Return the lines of the data below exactly. Start at the first and end with the line containing "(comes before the".

--- Data provided Enclosed Below ---

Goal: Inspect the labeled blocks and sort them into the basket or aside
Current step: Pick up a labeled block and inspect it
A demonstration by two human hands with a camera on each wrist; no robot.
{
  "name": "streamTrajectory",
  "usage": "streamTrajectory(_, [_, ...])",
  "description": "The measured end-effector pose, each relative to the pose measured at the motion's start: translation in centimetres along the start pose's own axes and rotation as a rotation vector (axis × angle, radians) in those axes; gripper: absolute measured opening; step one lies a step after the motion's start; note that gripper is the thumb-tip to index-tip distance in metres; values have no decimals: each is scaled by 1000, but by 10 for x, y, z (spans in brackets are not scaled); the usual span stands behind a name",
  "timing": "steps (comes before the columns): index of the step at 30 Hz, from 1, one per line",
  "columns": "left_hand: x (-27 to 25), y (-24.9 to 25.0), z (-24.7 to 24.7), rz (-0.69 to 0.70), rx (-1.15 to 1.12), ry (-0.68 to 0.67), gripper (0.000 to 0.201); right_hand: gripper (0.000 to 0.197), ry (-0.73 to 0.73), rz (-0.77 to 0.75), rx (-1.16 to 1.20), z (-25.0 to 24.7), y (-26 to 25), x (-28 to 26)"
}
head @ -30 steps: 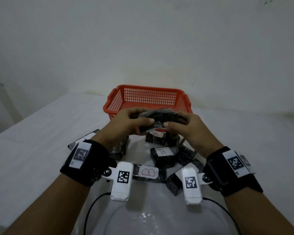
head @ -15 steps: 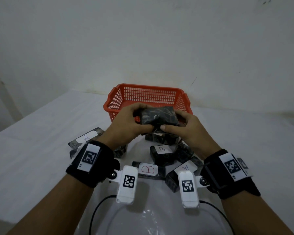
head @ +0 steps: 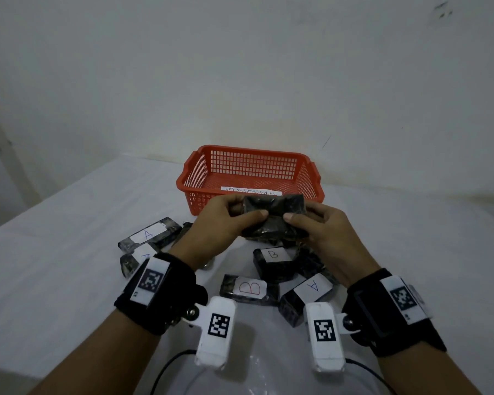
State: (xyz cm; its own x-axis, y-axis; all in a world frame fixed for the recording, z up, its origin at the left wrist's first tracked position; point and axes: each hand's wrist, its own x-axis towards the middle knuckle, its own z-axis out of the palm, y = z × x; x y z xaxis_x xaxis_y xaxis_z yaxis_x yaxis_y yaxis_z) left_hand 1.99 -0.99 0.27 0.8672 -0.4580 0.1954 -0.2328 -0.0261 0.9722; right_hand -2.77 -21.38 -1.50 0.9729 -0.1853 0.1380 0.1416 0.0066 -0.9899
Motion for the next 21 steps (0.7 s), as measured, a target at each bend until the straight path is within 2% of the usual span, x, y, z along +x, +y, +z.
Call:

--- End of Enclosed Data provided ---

_Answer box_:
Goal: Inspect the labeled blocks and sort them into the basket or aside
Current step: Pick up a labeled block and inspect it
A demonstration by two human hands with a camera on each wrist; no robot.
{
  "name": "streamTrajectory",
  "usage": "streamTrajectory(_, [_, ...])",
  "description": "The measured end-effector pose, each relative to the pose measured at the motion's start: translation in centimetres along the start pose's own axes and rotation as a rotation vector (axis × angle, radians) in those axes; gripper: absolute measured opening; step one lies a step after the motion's start; note that gripper is the thumb-tip to index-tip distance in metres; values have no decimals: each is scaled by 1000, but by 10 for x, y, z (spans in brackets are not scaled); the usual span stands behind a name",
  "timing": "steps (comes before the columns): index of the step at 30 Hz, from 1, one per line",

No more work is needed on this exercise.